*** Opening Given entries ***

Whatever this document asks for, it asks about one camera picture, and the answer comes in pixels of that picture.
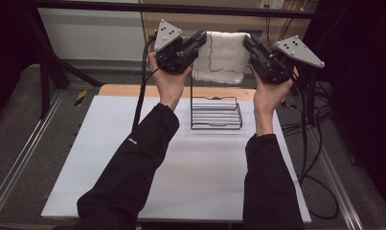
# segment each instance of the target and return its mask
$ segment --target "table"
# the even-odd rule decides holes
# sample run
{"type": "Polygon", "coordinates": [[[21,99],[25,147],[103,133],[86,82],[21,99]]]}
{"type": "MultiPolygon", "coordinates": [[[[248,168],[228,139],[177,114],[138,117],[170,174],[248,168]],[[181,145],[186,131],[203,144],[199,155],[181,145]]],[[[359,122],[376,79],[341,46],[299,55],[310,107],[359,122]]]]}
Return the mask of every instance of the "table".
{"type": "MultiPolygon", "coordinates": [[[[236,96],[241,130],[191,130],[190,88],[186,87],[175,113],[180,128],[170,142],[163,165],[157,170],[148,202],[139,220],[241,221],[244,147],[255,132],[254,90],[194,88],[195,96],[236,96]]],[[[57,179],[42,216],[77,218],[77,199],[91,189],[115,150],[131,130],[139,86],[105,85],[88,110],[78,137],[57,179]]],[[[142,118],[158,103],[157,90],[147,87],[142,118]]],[[[284,161],[295,183],[303,221],[310,216],[275,114],[274,128],[284,161]]]]}

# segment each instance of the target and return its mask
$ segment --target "white towel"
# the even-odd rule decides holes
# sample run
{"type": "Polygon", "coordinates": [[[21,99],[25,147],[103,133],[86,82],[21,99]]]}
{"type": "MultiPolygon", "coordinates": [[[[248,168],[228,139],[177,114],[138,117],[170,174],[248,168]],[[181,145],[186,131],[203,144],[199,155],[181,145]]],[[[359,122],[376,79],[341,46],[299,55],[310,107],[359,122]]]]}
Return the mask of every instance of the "white towel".
{"type": "Polygon", "coordinates": [[[250,54],[243,47],[246,33],[207,32],[207,42],[198,49],[193,78],[238,84],[244,77],[250,54]]]}

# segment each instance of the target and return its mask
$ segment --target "white wall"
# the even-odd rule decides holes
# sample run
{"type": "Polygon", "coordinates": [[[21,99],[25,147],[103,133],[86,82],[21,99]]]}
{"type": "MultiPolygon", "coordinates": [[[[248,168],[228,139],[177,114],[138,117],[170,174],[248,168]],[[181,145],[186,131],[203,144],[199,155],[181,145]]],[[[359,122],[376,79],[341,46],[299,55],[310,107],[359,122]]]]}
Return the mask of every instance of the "white wall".
{"type": "MultiPolygon", "coordinates": [[[[103,1],[138,3],[138,0],[103,1]]],[[[60,58],[142,60],[145,41],[139,12],[56,9],[39,9],[39,12],[60,58]]]]}

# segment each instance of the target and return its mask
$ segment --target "electrical outlet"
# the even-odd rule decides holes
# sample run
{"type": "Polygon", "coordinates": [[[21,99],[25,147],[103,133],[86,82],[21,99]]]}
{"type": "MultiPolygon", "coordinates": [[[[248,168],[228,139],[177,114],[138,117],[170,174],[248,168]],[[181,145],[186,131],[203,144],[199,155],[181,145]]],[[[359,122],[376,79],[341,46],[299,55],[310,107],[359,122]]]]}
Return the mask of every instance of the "electrical outlet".
{"type": "Polygon", "coordinates": [[[273,3],[270,5],[270,9],[281,10],[284,4],[284,0],[273,0],[273,3]]]}
{"type": "Polygon", "coordinates": [[[261,0],[260,9],[270,9],[271,5],[273,5],[273,0],[261,0]]]}

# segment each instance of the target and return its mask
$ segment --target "person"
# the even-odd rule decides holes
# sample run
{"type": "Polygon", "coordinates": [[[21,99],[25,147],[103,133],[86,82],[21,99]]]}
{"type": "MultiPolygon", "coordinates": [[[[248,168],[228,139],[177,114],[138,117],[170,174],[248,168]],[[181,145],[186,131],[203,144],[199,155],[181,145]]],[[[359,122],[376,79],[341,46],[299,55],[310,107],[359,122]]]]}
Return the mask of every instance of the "person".
{"type": "MultiPolygon", "coordinates": [[[[152,70],[158,68],[155,56],[155,53],[148,55],[152,70]]],[[[125,138],[95,186],[79,199],[80,220],[74,229],[135,229],[154,174],[179,127],[173,111],[191,71],[192,67],[178,75],[162,70],[154,73],[160,103],[125,138]]],[[[247,230],[304,229],[294,184],[272,123],[273,112],[288,93],[292,81],[264,84],[258,74],[253,73],[257,81],[253,99],[256,133],[245,148],[248,171],[244,181],[243,225],[247,230]]]]}

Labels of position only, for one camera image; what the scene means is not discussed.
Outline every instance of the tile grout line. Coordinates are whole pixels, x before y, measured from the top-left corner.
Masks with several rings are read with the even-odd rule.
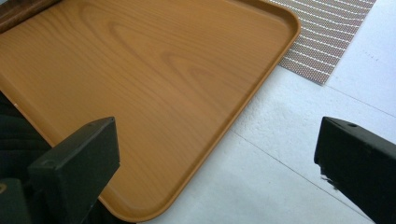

*** Closing Given entries ***

> _About this exercise_
Copy every record verbatim while leaving each picture out.

> _Result_
Whatever this document asks for, it asks about one camera picture, and the answer comes in pixels of that picture.
# segment each instance of the target and return its mask
$ segment --target "table"
# the even-odd rule decides holes
# sample run
{"type": "Polygon", "coordinates": [[[21,99],[25,147],[103,133],[86,82],[21,99]]]}
{"type": "MultiPolygon", "coordinates": [[[[248,168],[228,139],[177,114],[138,117],[170,174],[248,168]],[[181,145],[186,131],[203,144],[199,155],[181,145]]],[[[359,122],[376,79],[341,46],[299,55],[310,107],[359,122]]]]}
Return the mask of every instance of the "table".
{"type": "MultiPolygon", "coordinates": [[[[236,96],[241,130],[191,130],[190,88],[186,87],[175,113],[180,128],[170,142],[163,165],[157,170],[148,202],[139,220],[241,221],[244,147],[255,132],[254,90],[194,88],[195,96],[236,96]]],[[[57,179],[42,216],[77,218],[77,199],[91,189],[115,150],[131,130],[139,86],[105,85],[88,110],[78,137],[57,179]]],[[[142,118],[158,103],[157,90],[147,87],[142,118]]],[[[284,161],[295,183],[303,221],[310,216],[275,114],[274,128],[284,161]]]]}

# segment each instance of the target and return its mask
$ segment --target "white towel"
# the even-odd rule decides holes
# sample run
{"type": "Polygon", "coordinates": [[[21,99],[25,147],[103,133],[86,82],[21,99]]]}
{"type": "MultiPolygon", "coordinates": [[[[248,168],[228,139],[177,114],[138,117],[170,174],[248,168]],[[181,145],[186,131],[203,144],[199,155],[181,145]]],[[[359,122],[376,79],[341,46],[299,55],[310,107],[359,122]]]]}
Return the mask of every instance of the "white towel".
{"type": "Polygon", "coordinates": [[[250,54],[243,47],[246,33],[207,32],[207,42],[198,49],[193,78],[238,84],[244,77],[250,54]]]}

# segment each instance of the target and return its mask
$ segment --target "white wall"
# the even-odd rule decides holes
# sample run
{"type": "Polygon", "coordinates": [[[21,99],[25,147],[103,133],[86,82],[21,99]]]}
{"type": "MultiPolygon", "coordinates": [[[[248,168],[228,139],[177,114],[138,117],[170,174],[248,168]],[[181,145],[186,131],[203,144],[199,155],[181,145]]],[[[359,122],[376,79],[341,46],[299,55],[310,107],[359,122]]]]}
Return the mask of every instance of the "white wall".
{"type": "MultiPolygon", "coordinates": [[[[103,1],[138,3],[138,0],[103,1]]],[[[60,58],[142,60],[145,41],[139,12],[56,9],[39,9],[39,12],[60,58]]]]}

# segment each instance of the target and return its mask
$ segment --target "electrical outlet"
# the even-odd rule decides holes
# sample run
{"type": "Polygon", "coordinates": [[[21,99],[25,147],[103,133],[86,82],[21,99]]]}
{"type": "MultiPolygon", "coordinates": [[[[248,168],[228,139],[177,114],[138,117],[170,174],[248,168]],[[181,145],[186,131],[203,144],[199,155],[181,145]]],[[[359,122],[376,79],[341,46],[299,55],[310,107],[359,122]]]]}
Return the mask of every instance of the "electrical outlet".
{"type": "Polygon", "coordinates": [[[273,3],[270,5],[270,9],[281,10],[284,4],[284,0],[273,0],[273,3]]]}
{"type": "Polygon", "coordinates": [[[261,0],[260,9],[270,9],[271,5],[273,5],[273,0],[261,0]]]}

# segment each instance of the target and return its mask
$ segment --target "person"
# the even-odd rule decides holes
# sample run
{"type": "Polygon", "coordinates": [[[21,99],[25,147],[103,133],[86,82],[21,99]]]}
{"type": "MultiPolygon", "coordinates": [[[[248,168],[228,139],[177,114],[138,117],[170,174],[248,168]],[[181,145],[186,131],[203,144],[199,155],[181,145]]],[[[359,122],[376,79],[341,46],[299,55],[310,107],[359,122]]]]}
Return the mask of every instance of the "person".
{"type": "MultiPolygon", "coordinates": [[[[152,70],[158,68],[155,56],[155,53],[148,55],[152,70]]],[[[125,138],[95,186],[79,199],[80,220],[74,229],[135,229],[154,174],[179,127],[173,111],[191,71],[192,67],[178,75],[162,70],[154,73],[160,103],[125,138]]],[[[247,230],[304,229],[294,184],[272,123],[273,112],[288,93],[292,81],[264,84],[258,74],[253,73],[257,81],[253,99],[256,133],[245,148],[248,171],[244,181],[243,225],[247,230]]]]}

Labels of position only, for one camera image; what the scene means is not discussed.
Outline every instance of the tile grout line. Coordinates are whole pixels, x before y, measured from the top-left corner.
Masks with several rings are read with the even-odd rule.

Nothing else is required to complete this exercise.